Aim of the task -> Please write out, exactly as they appear, the line containing "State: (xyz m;" and every line after it to the end of the records, and nothing more.

Material for the task ->
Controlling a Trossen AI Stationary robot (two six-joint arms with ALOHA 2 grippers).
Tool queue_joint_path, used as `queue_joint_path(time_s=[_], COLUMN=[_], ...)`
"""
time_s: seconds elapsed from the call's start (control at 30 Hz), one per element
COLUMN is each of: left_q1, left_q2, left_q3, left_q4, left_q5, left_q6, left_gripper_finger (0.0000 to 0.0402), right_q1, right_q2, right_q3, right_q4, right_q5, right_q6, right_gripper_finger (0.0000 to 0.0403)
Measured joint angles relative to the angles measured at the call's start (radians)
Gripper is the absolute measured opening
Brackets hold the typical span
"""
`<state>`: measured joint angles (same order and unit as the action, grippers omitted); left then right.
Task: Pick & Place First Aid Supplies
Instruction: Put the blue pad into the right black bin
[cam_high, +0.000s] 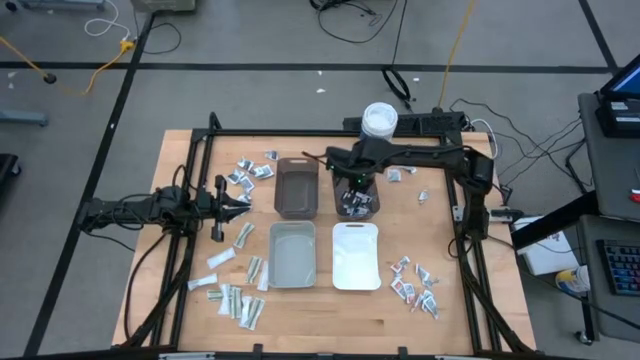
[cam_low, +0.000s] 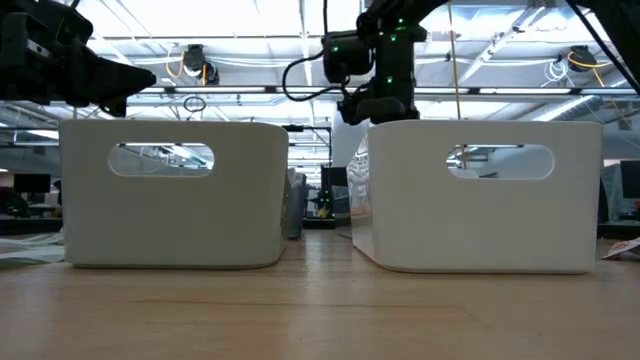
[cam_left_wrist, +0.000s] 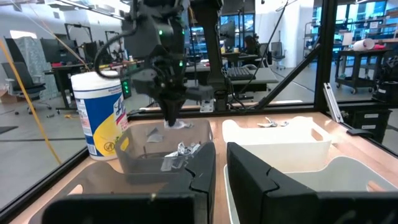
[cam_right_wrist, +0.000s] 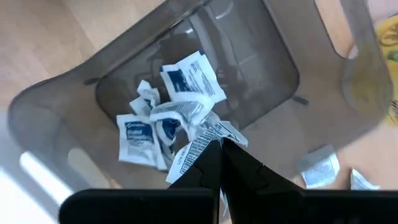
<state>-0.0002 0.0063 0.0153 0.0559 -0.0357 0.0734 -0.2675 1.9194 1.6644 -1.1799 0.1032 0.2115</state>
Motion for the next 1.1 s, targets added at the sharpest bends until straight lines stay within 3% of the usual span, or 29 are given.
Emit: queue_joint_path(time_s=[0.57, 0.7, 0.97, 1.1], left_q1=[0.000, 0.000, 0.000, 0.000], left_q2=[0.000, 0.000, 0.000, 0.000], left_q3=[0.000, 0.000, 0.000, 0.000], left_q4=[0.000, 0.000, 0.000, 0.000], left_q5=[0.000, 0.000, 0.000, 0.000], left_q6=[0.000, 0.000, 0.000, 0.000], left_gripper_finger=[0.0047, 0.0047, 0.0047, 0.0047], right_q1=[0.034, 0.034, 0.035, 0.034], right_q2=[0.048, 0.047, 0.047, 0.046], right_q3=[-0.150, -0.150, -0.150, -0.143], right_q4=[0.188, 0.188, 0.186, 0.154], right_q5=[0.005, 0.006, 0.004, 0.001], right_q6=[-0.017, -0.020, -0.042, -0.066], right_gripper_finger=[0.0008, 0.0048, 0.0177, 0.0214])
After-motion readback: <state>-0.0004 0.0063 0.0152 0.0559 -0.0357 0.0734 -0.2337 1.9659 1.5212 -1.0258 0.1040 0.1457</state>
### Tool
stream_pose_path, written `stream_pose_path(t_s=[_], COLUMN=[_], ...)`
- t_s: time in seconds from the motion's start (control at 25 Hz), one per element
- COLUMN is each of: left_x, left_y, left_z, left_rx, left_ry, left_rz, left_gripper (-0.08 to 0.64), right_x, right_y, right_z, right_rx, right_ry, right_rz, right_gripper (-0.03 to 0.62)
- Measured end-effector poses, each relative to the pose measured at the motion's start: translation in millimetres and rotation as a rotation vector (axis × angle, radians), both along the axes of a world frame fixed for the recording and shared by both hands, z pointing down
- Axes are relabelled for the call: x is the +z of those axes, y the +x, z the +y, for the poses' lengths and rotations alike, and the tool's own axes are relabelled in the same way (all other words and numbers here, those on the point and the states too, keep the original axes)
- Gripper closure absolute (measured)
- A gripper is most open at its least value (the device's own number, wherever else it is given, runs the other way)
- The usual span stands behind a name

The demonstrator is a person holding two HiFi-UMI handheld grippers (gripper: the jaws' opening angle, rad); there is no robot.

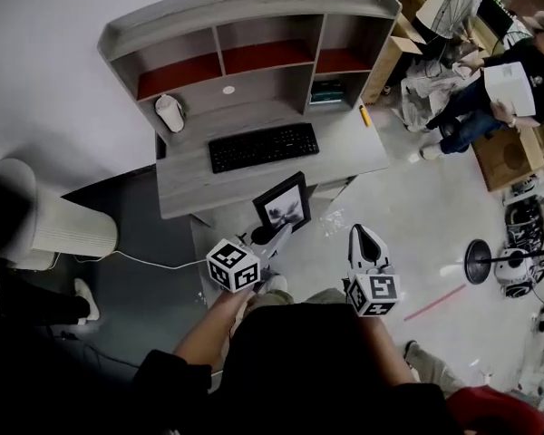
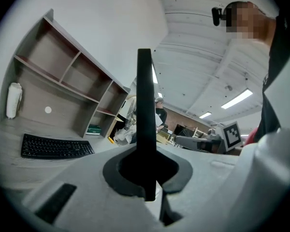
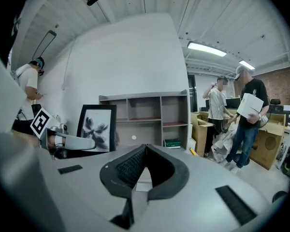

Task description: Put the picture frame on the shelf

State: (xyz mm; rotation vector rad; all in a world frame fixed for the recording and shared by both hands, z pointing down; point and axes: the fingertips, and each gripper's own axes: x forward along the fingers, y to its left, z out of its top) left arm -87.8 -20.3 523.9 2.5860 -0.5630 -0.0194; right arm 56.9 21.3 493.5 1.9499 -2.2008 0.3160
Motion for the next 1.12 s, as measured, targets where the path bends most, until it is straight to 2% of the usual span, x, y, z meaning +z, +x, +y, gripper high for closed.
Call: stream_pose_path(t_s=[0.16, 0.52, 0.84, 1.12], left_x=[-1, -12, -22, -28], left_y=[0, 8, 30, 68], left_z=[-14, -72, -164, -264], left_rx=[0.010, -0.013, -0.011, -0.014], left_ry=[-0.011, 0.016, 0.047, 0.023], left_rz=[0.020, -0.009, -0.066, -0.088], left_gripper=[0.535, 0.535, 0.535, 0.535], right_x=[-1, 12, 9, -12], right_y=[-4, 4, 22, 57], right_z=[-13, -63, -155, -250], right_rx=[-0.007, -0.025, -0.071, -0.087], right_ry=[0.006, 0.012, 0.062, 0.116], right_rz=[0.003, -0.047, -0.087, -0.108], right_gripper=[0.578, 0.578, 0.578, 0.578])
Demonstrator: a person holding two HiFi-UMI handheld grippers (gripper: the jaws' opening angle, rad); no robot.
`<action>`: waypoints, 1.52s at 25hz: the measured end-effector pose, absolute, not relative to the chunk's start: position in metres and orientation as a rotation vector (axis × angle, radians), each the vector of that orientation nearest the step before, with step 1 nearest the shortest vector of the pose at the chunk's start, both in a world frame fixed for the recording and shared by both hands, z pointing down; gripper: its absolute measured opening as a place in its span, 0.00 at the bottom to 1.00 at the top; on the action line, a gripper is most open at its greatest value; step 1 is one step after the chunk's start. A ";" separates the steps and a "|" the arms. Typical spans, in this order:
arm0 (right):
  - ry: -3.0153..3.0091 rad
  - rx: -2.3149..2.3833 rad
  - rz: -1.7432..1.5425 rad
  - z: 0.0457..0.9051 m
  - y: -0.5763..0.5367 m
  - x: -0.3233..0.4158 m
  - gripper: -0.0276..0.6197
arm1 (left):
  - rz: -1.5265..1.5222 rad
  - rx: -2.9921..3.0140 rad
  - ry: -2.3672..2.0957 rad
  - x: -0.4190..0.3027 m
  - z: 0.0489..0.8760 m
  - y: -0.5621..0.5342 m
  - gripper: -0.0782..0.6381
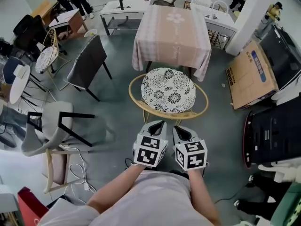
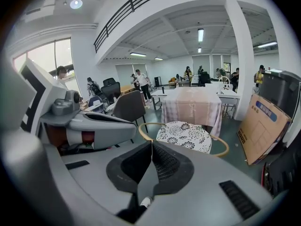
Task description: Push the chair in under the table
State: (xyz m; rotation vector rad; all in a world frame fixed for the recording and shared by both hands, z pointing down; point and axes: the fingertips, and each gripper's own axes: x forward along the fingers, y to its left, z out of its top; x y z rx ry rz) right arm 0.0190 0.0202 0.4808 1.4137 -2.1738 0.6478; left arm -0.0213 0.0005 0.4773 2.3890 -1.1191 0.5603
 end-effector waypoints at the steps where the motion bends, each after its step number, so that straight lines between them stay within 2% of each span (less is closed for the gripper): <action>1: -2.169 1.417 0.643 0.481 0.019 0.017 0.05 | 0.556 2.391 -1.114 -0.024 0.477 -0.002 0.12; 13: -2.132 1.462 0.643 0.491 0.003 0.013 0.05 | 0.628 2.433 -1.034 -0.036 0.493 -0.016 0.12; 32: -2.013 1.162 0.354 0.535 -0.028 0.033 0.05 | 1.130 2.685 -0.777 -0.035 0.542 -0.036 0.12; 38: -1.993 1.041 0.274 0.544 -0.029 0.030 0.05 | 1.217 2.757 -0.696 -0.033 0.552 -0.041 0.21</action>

Solution for this exercise ->
State: (xyz m; rotation vector rad; all in a world frame fixed for the recording and shared by both hands, z pointing down; point and axes: the fingertips, and each gripper's own axes: x forward along the fingers, y to its left, z out of its top; x y z rx ry rz) right arm 0.0190 0.0202 0.4808 1.4137 -2.1738 0.6478; left arm -0.0213 0.0005 0.4773 2.3890 -1.1191 0.5603
 end-effector waypoints at the steps where the motion bends, each after its step number, so that straight lines between them stay within 2% of each span (less is closed for the gripper): <action>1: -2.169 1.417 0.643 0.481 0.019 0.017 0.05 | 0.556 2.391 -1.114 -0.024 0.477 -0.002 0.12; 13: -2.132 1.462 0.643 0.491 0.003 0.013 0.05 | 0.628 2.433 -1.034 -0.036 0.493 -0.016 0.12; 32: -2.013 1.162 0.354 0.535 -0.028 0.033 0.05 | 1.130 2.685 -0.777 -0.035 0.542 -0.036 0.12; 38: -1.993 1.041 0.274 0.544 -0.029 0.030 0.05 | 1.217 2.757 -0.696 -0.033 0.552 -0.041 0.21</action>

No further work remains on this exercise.